## The problem
Write out each entry once more so that it matches the original exactly.

## Exercise data

....

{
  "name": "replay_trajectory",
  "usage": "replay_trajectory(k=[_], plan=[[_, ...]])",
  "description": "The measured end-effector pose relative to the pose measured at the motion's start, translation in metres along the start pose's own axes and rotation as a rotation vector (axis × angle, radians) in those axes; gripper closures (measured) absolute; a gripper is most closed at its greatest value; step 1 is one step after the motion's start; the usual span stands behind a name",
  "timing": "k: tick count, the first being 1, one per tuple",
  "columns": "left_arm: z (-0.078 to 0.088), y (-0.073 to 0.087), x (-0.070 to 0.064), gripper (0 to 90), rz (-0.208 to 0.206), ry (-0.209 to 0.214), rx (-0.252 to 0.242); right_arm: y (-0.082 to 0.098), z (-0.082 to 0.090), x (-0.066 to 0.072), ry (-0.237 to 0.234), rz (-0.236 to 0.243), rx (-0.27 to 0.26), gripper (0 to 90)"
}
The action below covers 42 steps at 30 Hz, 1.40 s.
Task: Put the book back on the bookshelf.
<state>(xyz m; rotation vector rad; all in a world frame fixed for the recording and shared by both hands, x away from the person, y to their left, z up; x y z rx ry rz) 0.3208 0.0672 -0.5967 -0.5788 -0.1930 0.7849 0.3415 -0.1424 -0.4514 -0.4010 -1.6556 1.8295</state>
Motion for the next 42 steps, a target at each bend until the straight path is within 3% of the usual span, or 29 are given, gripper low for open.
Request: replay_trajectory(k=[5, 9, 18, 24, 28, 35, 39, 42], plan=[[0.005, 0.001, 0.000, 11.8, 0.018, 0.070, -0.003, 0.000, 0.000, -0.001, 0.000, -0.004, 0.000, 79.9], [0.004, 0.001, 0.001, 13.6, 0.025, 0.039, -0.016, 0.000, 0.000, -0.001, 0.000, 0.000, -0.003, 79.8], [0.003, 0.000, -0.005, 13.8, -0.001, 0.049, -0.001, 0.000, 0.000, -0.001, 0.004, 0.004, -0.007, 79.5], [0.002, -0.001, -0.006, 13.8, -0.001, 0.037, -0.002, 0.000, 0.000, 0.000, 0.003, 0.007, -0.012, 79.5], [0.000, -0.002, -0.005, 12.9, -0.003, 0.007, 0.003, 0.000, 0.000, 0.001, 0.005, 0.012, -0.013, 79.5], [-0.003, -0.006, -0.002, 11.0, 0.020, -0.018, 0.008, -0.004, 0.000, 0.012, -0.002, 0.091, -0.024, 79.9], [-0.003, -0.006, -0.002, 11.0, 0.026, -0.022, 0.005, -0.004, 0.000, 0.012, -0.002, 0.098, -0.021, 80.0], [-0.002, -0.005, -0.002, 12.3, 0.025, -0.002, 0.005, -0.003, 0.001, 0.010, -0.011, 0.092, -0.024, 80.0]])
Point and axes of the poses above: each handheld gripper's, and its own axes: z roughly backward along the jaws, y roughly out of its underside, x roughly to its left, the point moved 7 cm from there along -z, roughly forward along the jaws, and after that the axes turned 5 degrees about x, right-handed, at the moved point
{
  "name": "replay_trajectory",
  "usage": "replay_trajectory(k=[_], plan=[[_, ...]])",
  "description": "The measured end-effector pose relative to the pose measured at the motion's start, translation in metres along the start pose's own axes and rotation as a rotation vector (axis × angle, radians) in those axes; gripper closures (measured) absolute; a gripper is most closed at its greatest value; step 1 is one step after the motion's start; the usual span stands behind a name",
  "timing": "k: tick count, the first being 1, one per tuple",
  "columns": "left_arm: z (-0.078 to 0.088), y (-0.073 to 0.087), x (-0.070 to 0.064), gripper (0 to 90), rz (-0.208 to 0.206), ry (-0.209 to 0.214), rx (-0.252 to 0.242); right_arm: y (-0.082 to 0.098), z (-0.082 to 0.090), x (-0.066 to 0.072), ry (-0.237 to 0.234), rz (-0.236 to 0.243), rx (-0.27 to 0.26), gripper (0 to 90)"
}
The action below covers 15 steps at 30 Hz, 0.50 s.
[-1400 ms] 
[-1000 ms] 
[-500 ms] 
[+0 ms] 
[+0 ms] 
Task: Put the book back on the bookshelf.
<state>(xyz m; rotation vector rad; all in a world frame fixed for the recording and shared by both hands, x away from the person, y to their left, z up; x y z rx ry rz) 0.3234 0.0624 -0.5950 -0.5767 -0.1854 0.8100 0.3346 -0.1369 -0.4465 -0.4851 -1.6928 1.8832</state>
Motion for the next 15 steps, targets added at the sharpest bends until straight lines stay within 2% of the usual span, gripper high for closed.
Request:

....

## Exercise solution
{
  "name": "replay_trajectory",
  "usage": "replay_trajectory(k=[_], plan=[[_, ...]])",
  "description": "The measured end-effector pose relative to the pose measured at the motion's start, translation in metres along the start pose's own axes and rotation as a rotation vector (axis × angle, radians) in those axes; gripper closures (measured) absolute; a gripper is most closed at its greatest value; step 1 is one step after the motion's start; the usual span stands behind a name",
  "timing": "k: tick count, the first being 1, one per tuple",
  "columns": "left_arm: z (-0.078 to 0.088), y (-0.073 to 0.087), x (-0.070 to 0.064), gripper (0 to 90), rz (-0.208 to 0.206), ry (-0.209 to 0.214), rx (-0.252 to 0.242); right_arm: y (-0.082 to 0.098), z (-0.082 to 0.090), x (-0.066 to 0.072), ry (-0.237 to 0.234), rz (-0.236 to 0.243), rx (-0.27 to 0.26), gripper (0 to 90)"
}
The action below covers 42 steps at 30 Hz, 1.40 s.
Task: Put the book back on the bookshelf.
<state>(xyz m; rotation vector rad; all in a world frame fixed for the recording and shared by both hands, x away from the person, y to their left, z up; x y z rx ry rz) 0.3208 0.0672 -0.5967 -0.5788 -0.1930 0.7849 0.3415 -0.1424 -0.4514 -0.4010 -1.6556 1.8295</state>
Motion for the next 42 steps, a target at each bend until the straight path is within 3% of the usual span, or 29 are given, gripper low for open.
Request: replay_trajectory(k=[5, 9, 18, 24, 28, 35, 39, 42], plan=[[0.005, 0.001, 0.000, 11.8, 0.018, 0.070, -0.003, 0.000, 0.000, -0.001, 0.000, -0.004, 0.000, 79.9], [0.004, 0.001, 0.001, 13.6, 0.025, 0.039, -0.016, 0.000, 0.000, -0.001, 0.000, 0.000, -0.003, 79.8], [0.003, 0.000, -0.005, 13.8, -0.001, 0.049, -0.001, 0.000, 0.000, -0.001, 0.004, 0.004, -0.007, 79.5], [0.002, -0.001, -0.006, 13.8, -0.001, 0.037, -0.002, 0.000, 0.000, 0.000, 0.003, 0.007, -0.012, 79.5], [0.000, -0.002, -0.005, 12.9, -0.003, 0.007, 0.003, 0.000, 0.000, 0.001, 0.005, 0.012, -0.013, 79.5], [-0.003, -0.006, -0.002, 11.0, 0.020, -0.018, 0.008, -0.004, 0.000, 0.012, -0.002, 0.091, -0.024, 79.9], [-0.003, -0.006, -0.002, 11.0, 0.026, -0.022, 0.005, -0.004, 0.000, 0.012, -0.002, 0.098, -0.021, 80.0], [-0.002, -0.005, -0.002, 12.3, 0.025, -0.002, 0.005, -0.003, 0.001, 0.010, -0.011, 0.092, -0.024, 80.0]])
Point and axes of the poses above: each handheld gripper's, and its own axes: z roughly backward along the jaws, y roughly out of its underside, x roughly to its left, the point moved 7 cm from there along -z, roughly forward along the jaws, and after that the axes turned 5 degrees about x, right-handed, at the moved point
{
  "name": "replay_trajectory",
  "usage": "replay_trajectory(k=[_], plan=[[_, ...]])",
  "description": "The measured end-effector pose relative to the pose measured at the motion's start, translation in metres along the start pose's own axes and rotation as a rotation vector (axis × angle, radians) in those axes; gripper closures (measured) absolute; a gripper is most closed at its greatest value; step 1 is one step after the motion's start; the usual span stands behind a name",
  "timing": "k: tick count, the first being 1, one per tuple",
  "columns": "left_arm: z (-0.078 to 0.088), y (-0.073 to 0.087), x (-0.070 to 0.064), gripper (0 to 90), rz (-0.208 to 0.206), ry (-0.209 to 0.214), rx (-0.252 to 0.242); right_arm: y (-0.082 to 0.098), z (-0.082 to 0.090), x (-0.066 to 0.072), ry (-0.237 to 0.234), rz (-0.236 to 0.243), rx (-0.27 to 0.26), gripper (0 to 90)"
}
The action below covers 15 steps at 30 Hz, 0.50 s.
[-1400 ms] 
[-1000 ms] 
[-500 ms] 
[+0 ms] 
[+0 ms] 
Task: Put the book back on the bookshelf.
<state>(xyz m; rotation vector rad; all in a world frame fixed for the recording and shared by both hands, x away from the person, y to their left, z up; x y z rx ry rz) 0.3234 0.0624 -0.5950 -0.5767 -0.1854 0.8100 0.3346 -0.1369 -0.4465 -0.4851 -1.6928 1.8832</state>
Motion for the next 15 steps, targets added at the sharpest bends until straight lines stay within 2% of the usual span, gripper high for closed.
Request:

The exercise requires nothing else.